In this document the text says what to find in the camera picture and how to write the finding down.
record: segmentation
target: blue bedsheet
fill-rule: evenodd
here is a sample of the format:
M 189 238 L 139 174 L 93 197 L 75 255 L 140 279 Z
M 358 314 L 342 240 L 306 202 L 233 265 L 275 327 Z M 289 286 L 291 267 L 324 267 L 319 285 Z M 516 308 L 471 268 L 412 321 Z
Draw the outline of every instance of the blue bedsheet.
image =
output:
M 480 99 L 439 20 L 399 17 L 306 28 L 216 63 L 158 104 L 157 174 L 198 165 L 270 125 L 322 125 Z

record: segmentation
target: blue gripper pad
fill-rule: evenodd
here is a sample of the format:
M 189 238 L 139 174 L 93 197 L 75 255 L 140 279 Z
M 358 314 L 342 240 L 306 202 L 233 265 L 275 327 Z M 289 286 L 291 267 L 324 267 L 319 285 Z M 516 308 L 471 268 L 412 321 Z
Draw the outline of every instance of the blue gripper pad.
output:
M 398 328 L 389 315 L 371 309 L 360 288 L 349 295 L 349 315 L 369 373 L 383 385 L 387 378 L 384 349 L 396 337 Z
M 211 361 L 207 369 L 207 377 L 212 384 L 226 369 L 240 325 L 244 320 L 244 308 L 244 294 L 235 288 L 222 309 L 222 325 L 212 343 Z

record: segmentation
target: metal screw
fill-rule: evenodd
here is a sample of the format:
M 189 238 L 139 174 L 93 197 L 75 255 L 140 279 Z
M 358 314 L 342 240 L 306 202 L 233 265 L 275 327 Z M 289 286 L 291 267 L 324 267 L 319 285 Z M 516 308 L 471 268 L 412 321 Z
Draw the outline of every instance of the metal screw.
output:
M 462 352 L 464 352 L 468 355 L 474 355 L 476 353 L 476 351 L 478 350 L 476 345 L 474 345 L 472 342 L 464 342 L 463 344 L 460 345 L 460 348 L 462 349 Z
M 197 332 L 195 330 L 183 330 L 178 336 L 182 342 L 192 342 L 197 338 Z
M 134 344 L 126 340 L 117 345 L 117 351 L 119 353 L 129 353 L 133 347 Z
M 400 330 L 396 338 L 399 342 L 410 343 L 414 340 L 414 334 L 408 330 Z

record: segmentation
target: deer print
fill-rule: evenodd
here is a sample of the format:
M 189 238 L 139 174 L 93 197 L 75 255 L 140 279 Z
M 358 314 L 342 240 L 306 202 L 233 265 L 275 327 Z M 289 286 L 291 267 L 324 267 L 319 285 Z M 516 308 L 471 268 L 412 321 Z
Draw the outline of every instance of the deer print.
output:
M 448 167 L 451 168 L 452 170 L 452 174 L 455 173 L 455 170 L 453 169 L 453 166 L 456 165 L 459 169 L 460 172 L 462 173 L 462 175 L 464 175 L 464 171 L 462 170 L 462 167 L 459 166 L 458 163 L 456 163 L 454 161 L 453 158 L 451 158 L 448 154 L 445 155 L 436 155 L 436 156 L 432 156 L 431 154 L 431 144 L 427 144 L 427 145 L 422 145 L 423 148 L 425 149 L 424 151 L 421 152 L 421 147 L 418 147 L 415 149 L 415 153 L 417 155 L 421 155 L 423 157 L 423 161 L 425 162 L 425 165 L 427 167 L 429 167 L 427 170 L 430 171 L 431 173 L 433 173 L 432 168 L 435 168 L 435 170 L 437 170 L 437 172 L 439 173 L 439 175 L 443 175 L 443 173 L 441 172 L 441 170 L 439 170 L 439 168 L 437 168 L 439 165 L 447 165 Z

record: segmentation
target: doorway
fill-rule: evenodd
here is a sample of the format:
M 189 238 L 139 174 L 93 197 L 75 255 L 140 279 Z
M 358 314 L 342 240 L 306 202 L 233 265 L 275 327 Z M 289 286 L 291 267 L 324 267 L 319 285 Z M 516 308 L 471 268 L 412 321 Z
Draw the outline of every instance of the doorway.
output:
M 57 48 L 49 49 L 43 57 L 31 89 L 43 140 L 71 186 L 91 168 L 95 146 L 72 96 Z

------------------------------------------------------------

WHAT YOU HAVE TO DO: Everything from the line with "target: doorway" to the end of the listing above needs to be duplicated exactly, both end lines included, with nothing more.

RESPONSE TO THIS EXERCISE:
target: doorway
fill-rule: evenodd
here is a sample of the format:
M 189 238 L 139 174 L 93 197 L 75 255 L 140 279 Z
M 358 314 L 342 240 L 306 202 L 233 265 L 275 327 Z M 289 286 L 291 267 L 324 267 L 319 285 Z M 516 308 L 471 268 L 412 321 Z
Draw the outline of every instance of the doorway.
output:
M 57 48 L 49 49 L 43 57 L 31 89 L 43 140 L 71 186 L 91 168 L 95 146 L 72 96 Z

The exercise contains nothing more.